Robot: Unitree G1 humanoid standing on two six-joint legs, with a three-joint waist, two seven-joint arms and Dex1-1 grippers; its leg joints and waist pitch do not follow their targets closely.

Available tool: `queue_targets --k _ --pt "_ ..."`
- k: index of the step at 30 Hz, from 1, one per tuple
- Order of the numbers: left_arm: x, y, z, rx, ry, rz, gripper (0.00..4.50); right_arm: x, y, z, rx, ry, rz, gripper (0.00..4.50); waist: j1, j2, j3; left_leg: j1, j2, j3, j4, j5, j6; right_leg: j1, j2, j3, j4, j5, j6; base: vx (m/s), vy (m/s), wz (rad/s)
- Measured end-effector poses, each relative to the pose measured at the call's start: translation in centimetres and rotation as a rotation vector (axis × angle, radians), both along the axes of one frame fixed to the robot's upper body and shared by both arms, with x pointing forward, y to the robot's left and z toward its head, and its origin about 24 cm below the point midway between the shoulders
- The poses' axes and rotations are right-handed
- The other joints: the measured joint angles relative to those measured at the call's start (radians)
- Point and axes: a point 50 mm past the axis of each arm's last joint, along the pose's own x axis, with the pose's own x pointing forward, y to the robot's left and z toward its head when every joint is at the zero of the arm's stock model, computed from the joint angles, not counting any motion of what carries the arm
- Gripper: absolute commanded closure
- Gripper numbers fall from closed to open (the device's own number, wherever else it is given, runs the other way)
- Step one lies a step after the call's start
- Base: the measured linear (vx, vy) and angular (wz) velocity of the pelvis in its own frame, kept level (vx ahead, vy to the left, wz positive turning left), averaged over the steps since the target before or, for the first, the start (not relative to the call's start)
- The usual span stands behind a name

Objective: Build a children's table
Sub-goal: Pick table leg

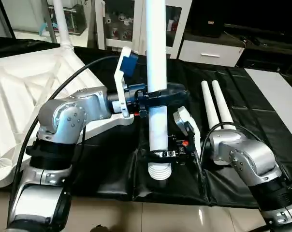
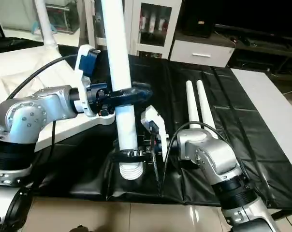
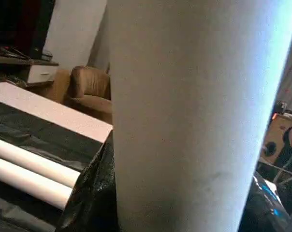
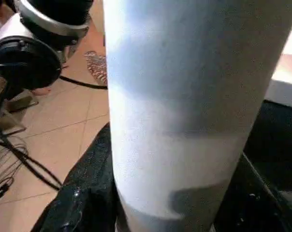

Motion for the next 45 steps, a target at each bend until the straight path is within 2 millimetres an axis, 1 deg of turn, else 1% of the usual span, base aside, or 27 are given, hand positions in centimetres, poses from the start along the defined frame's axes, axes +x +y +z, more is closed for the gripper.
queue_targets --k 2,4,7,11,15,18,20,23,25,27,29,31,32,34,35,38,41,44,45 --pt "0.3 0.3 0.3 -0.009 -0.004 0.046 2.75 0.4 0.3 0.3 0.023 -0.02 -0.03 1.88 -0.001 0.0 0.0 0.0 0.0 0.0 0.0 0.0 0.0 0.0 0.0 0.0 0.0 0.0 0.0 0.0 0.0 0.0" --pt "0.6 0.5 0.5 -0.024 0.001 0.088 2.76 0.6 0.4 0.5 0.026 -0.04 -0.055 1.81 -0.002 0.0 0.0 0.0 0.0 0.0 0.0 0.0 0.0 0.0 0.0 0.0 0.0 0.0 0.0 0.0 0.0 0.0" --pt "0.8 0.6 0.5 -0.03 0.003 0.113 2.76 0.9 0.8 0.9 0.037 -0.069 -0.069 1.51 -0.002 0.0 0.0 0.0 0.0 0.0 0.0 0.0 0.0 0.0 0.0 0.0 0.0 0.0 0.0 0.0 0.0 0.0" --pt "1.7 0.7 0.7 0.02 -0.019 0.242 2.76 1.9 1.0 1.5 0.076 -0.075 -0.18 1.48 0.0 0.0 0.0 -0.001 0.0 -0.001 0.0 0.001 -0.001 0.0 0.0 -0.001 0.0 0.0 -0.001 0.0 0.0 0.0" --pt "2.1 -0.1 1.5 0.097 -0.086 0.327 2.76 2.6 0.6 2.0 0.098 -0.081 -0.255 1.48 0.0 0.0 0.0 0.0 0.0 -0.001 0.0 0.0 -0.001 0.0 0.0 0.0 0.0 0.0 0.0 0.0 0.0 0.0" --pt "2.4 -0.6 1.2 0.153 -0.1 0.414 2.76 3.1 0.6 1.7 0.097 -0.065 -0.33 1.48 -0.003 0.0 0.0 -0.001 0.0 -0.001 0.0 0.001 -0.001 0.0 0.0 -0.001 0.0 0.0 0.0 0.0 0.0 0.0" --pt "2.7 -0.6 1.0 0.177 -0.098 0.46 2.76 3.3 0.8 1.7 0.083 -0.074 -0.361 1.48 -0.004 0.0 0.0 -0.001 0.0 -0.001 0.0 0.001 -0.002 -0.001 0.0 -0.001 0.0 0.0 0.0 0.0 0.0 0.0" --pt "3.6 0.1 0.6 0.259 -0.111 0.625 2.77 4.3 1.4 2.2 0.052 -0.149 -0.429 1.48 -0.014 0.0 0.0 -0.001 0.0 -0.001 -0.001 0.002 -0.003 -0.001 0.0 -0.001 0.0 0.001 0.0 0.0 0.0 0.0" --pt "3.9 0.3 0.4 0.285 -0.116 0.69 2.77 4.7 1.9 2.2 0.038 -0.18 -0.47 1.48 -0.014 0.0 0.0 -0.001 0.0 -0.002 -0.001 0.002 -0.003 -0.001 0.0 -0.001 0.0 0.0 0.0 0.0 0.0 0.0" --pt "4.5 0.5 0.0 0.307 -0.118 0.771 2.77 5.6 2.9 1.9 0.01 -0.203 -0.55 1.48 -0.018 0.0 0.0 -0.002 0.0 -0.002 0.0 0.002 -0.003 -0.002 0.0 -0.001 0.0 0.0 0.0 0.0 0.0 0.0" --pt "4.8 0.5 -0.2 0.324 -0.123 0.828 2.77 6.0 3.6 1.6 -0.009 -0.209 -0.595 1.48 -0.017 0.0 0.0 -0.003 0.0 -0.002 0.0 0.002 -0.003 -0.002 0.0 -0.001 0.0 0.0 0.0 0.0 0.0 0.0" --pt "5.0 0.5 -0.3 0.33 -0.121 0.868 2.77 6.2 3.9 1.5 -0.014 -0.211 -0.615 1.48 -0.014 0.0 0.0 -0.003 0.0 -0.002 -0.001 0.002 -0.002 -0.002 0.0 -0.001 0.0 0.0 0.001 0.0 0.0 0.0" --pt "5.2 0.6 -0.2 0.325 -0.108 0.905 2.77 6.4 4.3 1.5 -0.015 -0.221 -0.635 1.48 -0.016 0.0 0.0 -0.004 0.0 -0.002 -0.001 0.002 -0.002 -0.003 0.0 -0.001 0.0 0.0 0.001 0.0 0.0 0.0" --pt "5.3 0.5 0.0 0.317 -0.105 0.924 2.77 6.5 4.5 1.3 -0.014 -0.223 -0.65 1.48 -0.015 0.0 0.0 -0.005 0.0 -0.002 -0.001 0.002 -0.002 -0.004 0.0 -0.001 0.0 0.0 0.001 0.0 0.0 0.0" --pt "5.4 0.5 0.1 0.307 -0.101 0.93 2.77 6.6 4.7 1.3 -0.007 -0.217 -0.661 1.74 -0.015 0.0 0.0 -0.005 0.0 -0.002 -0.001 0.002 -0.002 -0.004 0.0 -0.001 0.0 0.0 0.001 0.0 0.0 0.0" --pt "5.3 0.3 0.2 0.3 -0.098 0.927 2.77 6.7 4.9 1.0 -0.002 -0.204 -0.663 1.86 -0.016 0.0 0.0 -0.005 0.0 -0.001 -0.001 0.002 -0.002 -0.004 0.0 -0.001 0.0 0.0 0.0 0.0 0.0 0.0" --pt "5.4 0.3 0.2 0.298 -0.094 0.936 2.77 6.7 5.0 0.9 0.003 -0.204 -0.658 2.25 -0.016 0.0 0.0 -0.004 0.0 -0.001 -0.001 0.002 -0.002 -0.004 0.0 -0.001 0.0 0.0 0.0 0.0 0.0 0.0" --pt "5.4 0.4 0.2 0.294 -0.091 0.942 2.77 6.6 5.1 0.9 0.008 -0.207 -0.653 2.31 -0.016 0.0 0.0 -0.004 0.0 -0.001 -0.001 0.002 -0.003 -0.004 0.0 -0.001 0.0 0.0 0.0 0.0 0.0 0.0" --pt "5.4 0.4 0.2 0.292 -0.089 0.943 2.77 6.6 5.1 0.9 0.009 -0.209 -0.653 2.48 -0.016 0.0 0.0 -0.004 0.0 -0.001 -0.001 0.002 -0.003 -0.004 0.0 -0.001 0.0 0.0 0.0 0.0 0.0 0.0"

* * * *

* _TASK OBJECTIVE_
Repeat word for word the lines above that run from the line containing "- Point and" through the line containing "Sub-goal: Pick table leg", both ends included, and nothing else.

* _SOLUTION FOR THIS EXERCISE_
- Point and axes: a point 50 mm past the axis of each arm's last joint, along the pose's own x axis, with the pose's own x pointing forward, y to the robot's left and z toward its head when every joint is at the zero of the arm's stock model, computed from the joint angles, not counting any motion of what carries the arm
- Gripper: absolute commanded closure
- Gripper numbers fall from closed to open (the device's own number, wherever else it is given, runs the other way)
- Step one lies a step after the call's start
- Base: the measured linear (vx, vy) and angular (wz) velocity of the pelvis in its own frame, kept level (vx ahead, vy to the left, wz positive turning left), averaged over the steps since the target before or, for the first, the start (not relative to the call's start)
- The usual span stands behind a name

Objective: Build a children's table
Sub-goal: Pick table leg

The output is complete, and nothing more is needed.